EXERCISE DETAILS: Reproduce the data in its entirety, exactly as written.

[DATASET EXTRACT Boundary: Start]

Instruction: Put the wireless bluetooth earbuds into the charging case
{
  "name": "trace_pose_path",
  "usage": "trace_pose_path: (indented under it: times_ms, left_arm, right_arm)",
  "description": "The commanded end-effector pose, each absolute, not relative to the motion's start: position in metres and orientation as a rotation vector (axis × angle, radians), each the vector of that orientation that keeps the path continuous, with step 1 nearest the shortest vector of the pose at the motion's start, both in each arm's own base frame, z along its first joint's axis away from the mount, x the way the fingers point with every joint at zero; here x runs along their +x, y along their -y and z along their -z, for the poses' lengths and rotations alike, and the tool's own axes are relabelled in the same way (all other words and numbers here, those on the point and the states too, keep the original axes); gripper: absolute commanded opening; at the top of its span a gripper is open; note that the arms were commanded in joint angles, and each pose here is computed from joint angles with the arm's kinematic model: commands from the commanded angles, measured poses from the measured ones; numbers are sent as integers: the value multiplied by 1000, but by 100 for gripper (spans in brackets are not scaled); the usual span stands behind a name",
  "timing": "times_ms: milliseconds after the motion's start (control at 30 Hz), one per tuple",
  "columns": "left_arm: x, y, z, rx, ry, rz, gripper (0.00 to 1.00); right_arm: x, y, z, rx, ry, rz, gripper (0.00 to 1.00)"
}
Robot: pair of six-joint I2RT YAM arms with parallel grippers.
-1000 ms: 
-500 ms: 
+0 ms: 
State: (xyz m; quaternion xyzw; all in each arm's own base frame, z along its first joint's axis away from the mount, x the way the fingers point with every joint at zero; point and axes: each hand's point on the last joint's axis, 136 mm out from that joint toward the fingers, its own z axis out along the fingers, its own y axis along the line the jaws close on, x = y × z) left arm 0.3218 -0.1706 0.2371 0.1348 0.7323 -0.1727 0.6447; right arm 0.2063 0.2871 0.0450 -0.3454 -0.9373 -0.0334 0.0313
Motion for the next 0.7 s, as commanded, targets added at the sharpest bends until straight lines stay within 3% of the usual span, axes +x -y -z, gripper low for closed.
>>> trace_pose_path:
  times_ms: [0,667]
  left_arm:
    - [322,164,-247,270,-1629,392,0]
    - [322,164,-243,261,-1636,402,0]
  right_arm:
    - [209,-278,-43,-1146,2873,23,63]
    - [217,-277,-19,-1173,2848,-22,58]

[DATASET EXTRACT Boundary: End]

SOLUTION BELOW:
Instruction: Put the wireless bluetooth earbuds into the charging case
{
  "name": "trace_pose_path",
  "usage": "trace_pose_path: (indented under it: times_ms, left_arm, right_arm)",
  "description": "The commanded end-effector pose, each absolute, not relative to the motion's start: position in metres and orientation as a rotation vector (axis × angle, radians), each the vector of that orientation that keeps the path continuous, with step 1 nearest the shortest vector of the pose at the motion's start, both in each arm's own base frame, z along its first joint's axis away from the mount, x the way the fingers point with every joint at zero; here x runs along their +x, y along their -y and z along their -z, for the poses' lengths and rotations alike, and the tool's own axes are relabelled in the same way (all other words and numbers here, those on the point and the states too, keep the original axes); gripper: absolute commanded opening; at the top of its span a gripper is open; note that the arms were commanded in joint angles, and each pose here is computed from joint angles with the arm's kinematic model: commands from the commanded angles, measured poses from the measured ones; numbers are sent as integers: the value multiplied by 1000, but by 100 for gripper (spans in brackets are not scaled); the usual span stands behind a name",
  "timing": "times_ms: milliseconds after the motion's start (control at 30 Hz), one per tuple",
  "columns": "left_arm: x, y, z, rx, ry, rz, gripper (0.00 to 1.00); right_arm: x, y, z, rx, ry, rz, gripper (0.00 to 1.00)"
}
Robot: pair of six-joint I2RT YAM arms with parallel grippers.
-1000 ms: 
-500 ms: 
+0 ms: 
State: (xyz m; quaternion xyzw; all in each arm's own base frame, z along its first joint's axis away from the mount, x the way the fingers point with every joint at zero; point and axes: each hand's point on the last joint's axis, 136 mm out from that joint toward the fingers, its own z axis out along the fingers, its own y axis along the line the jaws close on, x = y × z) left arm 0.3218 -0.1706 0.2371 0.1348 0.7323 -0.1727 0.6447; right arm 0.2063 0.2871 0.0450 -0.3454 -0.9373 -0.0334 0.0313
Motion for the next 0.7 s, as commanded, targets added at the sharpest bends until straight lines stay within 3% of the usual span, axes +x -y -z, gripper low for closed.
>>> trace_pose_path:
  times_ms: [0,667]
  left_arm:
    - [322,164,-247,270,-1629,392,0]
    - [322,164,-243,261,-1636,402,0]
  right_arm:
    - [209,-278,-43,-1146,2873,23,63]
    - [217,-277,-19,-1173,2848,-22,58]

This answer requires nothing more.